For all the the way humans have played with nature, the way we cultivate and extract materials from the forest and fields remains fundamentally unchanged. To get wood, for example, we plant a tree, let it grow, and we cut it down. Wood and other plant-based materials can be renewable resources, but obtaining usable shapes usually requires a lot of transportation, milling, and processing.
Now, a group of MIT researchers hope to dramatically reduce these inefficiencies. The researchers cultivated wood-like plant tissues in the lab, which, if enlarged, perhaps one day could lead to the development of wood, fiber, and other lab-grown biomaterials aimed at reducing the environmental footprint of forestry and agriculture. Their work is described in a recent Cleaner Production Journal paper.
“The hope is that if this becomes a process developed to produce plant material, you could mitigate some [the] pressures on our farmland. And with those pressures reduced, we hope we can allow more spaces to stay wild and more forests to stay, ”says Ashley Beckwith, lead author of the study and a PhD student in mechanical engineering at MIT.
Beckwith’s previous research examined using 3D printed microfluidics for biomedical applications such as analysis of tumor fragments. But after spending time working and learning about organic farms, she became interested in more efficient use of agricultural and natural resources.
Plant material grown in the laboratory would not depend on climate, pesticides or arable land for cultivation. And producing only the useful portions of plants would remove bark, leaves and other discarded excess material, the researchers note. “The idea of the next level is to produce goods where it’s needed, when it’s needed,” says Luis Fernando Velásquez-García, co-author of the study and principal investigator at Microsystems Technology Laboratories at MIT. “Right now we have this model where we produce goods in very few places and then we distribute them.”
The growth of plant tissue in the laboratory begins with cells, not seeds. Researchers extracted living cells from the leaves of young Zinnia elegans, a species chosen because it grows quickly and has been well studied with regard to cell differentiation, the process by which cells switch from one type to another. Placed in a culture in nutrient broth, the cells reproduce before being transferred to a gel for further development. “The cells are suspended in this gel scaffold, and over time they grow and expand to fill the volume of the scaffold and also transform into cell types that we’re interested in,” Beckwith explains. This scaffold contains nutrients and hormones to support cell growth, meaning the plant-based material grows passively – no sunlight or soil needed.
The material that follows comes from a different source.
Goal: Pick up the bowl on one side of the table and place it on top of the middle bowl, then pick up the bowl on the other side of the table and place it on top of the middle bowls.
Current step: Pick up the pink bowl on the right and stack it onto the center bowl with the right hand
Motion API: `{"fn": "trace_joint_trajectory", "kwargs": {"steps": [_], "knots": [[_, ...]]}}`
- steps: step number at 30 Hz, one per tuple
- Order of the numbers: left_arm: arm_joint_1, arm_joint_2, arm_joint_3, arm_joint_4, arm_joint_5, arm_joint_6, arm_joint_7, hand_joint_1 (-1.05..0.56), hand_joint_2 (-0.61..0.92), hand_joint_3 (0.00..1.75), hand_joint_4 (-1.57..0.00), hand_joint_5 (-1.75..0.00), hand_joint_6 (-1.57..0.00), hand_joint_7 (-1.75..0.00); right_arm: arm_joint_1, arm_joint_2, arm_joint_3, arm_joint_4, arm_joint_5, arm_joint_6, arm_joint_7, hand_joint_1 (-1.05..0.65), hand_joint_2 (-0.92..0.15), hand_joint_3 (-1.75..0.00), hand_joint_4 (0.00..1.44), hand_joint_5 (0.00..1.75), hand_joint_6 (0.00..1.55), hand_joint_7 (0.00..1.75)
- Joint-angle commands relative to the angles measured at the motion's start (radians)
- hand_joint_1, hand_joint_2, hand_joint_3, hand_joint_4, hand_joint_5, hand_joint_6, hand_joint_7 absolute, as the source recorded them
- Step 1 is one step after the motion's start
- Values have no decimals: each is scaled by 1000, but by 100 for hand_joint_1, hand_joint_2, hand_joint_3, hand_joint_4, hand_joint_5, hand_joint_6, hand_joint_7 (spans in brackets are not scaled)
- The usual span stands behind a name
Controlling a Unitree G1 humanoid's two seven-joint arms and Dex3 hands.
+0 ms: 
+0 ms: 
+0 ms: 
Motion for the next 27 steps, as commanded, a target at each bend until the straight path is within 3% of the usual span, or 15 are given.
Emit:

Still, a concoction of plant cells and gel won’t turn into anything very useful without some tinkering. The researchers therefore tested how the manipulation of the hormonal concentrations, pH and initial cell density of the gel medium, among other variables, influenced development and could affect the properties of the resulting plant tissues. “Plant cells have the ability to become different cells if you give them directions to do so,” says Velásquez-García. “You can persuade the cells to do either thing, and then they get the properties you want.”
To get a wood-like material, the researchers had to trick plant cells into differentiating into vascular cell types, which carry water and minerals and make up woody tissue. As the cells grew, they formed a thickened secondary cell wall reinforced with lignin – a firmness-lending polymer – becoming more rigid. Using fluorescence microscopy to analyze the cultures, the researchers were able to observe which cells were becoming lignified (or turning into wood) and also assess their magnification and elongation.
Once it was time to print them, heating and then 3D bioprinting the gel allowed the resulting material to take almost any shape after cooling and solidifying. The dark green fabric that the research team produced is firm enough, but it would not be structurally strong enough for most construction needs. For now, the thin, rectangular printed structures are only a few inches long and undergo mechanical testing and characterization, Beckwith says, although printing larger versions is possible. (Oh, and the researchers couldn’t resist some fun dog bone and tree structures.)